**EXERCISE**
Search the data for "this". Each line containing it is to be copied.

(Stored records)
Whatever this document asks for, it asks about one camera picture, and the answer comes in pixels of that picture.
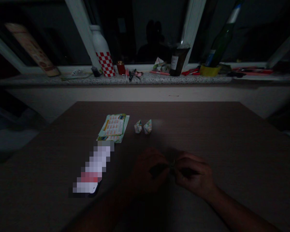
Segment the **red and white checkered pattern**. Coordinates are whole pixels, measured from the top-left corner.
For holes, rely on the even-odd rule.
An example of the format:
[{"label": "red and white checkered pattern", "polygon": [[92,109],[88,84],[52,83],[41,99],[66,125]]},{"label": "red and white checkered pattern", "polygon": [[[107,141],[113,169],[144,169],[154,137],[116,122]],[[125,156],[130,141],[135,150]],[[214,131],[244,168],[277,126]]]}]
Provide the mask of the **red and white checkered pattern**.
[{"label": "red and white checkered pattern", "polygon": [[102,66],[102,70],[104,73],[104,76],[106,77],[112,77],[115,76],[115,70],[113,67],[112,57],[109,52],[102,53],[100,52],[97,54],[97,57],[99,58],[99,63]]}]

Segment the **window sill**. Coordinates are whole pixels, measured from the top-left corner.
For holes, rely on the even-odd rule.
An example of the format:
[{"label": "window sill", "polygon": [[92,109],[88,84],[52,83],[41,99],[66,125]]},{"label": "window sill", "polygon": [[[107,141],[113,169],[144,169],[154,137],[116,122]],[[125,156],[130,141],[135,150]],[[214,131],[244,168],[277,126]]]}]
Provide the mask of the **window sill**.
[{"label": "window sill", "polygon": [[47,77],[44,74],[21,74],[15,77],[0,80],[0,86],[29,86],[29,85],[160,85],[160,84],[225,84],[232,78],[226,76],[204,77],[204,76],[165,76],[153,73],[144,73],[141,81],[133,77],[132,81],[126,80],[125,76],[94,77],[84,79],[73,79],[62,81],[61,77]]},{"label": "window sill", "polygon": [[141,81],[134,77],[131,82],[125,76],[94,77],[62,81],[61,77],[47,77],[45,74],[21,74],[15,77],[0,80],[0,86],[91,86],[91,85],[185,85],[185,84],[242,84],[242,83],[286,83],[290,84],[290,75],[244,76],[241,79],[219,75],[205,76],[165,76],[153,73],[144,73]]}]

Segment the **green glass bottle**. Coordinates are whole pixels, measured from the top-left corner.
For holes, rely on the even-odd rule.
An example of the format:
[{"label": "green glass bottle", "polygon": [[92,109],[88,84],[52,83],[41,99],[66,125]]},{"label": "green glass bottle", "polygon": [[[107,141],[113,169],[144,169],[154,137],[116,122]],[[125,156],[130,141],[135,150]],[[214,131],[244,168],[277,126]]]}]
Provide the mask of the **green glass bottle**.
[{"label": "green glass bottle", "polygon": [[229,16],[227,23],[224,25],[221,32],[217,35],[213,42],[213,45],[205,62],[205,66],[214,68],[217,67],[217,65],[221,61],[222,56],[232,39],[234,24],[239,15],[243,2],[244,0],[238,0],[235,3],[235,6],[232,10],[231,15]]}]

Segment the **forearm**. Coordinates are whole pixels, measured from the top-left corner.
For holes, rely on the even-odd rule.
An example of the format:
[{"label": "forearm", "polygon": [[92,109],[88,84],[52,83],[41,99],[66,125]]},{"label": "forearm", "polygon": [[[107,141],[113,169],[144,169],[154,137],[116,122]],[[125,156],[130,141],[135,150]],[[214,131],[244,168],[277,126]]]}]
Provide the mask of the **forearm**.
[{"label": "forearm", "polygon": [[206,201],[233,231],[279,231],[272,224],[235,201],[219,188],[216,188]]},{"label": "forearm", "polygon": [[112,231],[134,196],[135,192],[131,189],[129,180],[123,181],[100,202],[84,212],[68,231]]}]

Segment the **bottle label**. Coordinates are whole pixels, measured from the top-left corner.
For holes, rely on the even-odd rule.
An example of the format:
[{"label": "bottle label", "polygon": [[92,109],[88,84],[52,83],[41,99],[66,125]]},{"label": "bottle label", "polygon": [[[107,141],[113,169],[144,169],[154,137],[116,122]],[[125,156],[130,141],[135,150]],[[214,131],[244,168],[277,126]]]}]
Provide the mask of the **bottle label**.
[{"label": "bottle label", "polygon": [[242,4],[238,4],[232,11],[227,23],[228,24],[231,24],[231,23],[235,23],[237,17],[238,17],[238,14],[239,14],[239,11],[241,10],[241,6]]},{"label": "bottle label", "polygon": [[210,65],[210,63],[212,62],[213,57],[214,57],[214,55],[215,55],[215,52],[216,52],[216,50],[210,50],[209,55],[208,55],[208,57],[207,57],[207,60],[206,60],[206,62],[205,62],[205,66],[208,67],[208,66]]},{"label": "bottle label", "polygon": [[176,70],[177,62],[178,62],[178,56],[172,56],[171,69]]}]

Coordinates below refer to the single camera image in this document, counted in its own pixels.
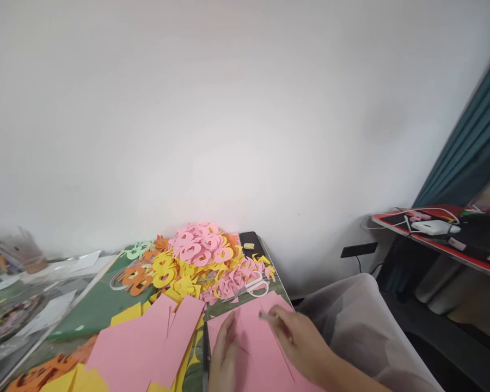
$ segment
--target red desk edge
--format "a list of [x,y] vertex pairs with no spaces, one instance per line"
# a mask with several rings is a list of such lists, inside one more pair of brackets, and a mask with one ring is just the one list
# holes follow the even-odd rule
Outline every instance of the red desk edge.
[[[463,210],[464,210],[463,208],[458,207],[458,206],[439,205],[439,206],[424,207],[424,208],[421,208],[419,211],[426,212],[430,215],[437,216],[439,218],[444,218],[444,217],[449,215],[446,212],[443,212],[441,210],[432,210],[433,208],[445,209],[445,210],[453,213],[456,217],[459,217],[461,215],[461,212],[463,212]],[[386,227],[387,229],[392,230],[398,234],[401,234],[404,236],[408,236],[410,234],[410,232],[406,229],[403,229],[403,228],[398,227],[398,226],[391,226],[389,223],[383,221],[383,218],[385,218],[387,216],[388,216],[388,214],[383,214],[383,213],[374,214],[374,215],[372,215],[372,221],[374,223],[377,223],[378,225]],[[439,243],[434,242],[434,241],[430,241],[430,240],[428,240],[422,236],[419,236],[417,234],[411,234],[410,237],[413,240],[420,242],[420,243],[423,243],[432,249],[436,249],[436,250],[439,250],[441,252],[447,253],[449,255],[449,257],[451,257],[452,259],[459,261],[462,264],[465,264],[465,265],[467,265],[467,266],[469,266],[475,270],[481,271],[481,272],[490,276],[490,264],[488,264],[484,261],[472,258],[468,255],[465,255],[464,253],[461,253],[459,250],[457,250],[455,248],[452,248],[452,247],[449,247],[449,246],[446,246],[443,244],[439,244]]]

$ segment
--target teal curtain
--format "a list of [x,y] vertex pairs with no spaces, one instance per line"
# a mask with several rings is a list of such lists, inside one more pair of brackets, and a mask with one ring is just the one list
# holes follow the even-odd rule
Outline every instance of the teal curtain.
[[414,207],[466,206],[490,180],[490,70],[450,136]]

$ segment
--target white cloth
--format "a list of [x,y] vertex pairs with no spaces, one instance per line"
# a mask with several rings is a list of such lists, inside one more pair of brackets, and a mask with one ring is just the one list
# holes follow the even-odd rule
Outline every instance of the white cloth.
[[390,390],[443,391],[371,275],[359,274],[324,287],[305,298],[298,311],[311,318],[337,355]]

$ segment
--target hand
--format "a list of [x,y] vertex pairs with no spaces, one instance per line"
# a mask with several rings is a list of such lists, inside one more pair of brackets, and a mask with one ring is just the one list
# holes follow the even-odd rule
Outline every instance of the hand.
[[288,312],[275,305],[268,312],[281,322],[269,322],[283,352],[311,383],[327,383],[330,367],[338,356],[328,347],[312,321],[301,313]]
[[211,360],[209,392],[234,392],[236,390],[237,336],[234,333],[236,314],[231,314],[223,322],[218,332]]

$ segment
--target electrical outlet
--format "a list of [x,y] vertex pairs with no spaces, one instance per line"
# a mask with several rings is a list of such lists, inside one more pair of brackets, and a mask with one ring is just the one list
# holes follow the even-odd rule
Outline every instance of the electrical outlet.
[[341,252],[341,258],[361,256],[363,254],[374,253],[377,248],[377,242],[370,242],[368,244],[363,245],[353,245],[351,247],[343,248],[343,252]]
---
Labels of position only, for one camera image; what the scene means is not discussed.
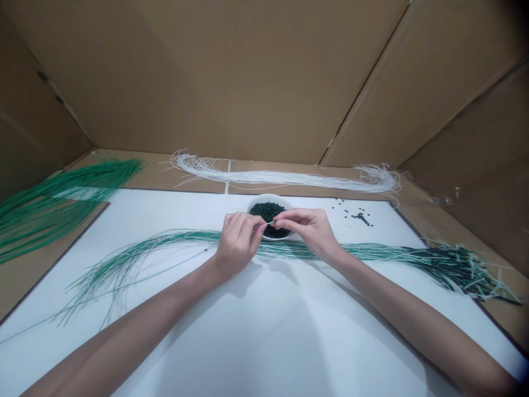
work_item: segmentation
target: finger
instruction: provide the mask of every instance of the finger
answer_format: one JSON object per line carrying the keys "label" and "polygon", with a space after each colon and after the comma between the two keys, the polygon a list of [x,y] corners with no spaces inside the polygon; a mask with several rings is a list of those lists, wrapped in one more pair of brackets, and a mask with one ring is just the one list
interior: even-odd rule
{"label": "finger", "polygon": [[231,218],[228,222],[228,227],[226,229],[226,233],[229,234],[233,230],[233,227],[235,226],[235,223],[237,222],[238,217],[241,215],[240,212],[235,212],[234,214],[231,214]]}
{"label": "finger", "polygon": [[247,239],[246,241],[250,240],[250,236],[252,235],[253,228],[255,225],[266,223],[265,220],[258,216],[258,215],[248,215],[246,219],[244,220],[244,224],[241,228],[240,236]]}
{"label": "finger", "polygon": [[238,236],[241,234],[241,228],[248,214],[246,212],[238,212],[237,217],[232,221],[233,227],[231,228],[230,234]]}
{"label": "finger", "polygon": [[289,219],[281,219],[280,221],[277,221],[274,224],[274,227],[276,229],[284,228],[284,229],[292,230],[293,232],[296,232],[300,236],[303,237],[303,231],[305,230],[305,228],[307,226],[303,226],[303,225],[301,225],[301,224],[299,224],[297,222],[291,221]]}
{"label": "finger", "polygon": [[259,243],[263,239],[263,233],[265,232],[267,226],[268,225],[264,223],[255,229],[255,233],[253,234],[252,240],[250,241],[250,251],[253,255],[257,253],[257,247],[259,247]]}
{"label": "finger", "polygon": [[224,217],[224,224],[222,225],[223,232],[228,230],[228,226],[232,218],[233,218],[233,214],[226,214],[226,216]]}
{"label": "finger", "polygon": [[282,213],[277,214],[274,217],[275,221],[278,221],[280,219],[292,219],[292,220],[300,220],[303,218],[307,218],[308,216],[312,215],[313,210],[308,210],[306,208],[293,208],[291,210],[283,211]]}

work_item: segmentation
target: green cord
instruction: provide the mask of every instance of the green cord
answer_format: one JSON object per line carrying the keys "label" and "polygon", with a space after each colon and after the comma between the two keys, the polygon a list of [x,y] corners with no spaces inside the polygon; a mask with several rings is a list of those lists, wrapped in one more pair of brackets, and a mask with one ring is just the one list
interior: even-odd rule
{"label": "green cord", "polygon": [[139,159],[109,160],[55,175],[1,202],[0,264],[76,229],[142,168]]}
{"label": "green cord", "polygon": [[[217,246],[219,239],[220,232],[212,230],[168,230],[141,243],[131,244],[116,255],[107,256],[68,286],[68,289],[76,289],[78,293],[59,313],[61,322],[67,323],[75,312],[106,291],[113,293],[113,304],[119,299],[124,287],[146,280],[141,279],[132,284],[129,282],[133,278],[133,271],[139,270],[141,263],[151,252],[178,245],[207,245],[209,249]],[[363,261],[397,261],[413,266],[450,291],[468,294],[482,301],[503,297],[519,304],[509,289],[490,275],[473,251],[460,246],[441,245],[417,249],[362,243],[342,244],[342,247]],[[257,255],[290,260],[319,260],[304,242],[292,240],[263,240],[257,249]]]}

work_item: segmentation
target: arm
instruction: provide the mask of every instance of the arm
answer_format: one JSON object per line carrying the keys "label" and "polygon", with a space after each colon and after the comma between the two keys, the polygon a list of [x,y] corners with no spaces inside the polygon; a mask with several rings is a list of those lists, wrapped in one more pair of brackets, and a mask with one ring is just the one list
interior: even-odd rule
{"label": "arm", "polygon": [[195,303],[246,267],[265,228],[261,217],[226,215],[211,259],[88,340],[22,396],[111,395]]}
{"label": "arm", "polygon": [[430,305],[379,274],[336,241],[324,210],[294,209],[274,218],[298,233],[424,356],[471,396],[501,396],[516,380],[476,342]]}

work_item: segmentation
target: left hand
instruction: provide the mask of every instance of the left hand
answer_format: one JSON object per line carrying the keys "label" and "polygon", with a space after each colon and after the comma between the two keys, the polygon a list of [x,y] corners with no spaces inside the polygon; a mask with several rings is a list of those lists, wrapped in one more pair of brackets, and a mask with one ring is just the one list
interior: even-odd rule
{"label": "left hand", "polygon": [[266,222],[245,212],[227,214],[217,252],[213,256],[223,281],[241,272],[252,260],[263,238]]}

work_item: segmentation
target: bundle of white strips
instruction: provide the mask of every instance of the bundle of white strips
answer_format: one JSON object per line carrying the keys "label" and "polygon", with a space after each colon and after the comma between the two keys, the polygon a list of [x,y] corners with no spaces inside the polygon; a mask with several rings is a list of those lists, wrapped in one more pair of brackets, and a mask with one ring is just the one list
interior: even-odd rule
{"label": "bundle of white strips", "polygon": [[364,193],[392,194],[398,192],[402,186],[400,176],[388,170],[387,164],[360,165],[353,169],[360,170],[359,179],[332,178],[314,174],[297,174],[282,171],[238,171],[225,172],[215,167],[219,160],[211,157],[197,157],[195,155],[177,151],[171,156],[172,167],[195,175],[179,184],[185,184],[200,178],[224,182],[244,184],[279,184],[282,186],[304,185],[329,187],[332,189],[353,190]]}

**YOUR RESPONSE**
Whatever this document asks for, it asks about one camera picture, and the answer comes in pixels of that picture.
Coordinates below refer to the single camera image in this document, counted in its own pixels.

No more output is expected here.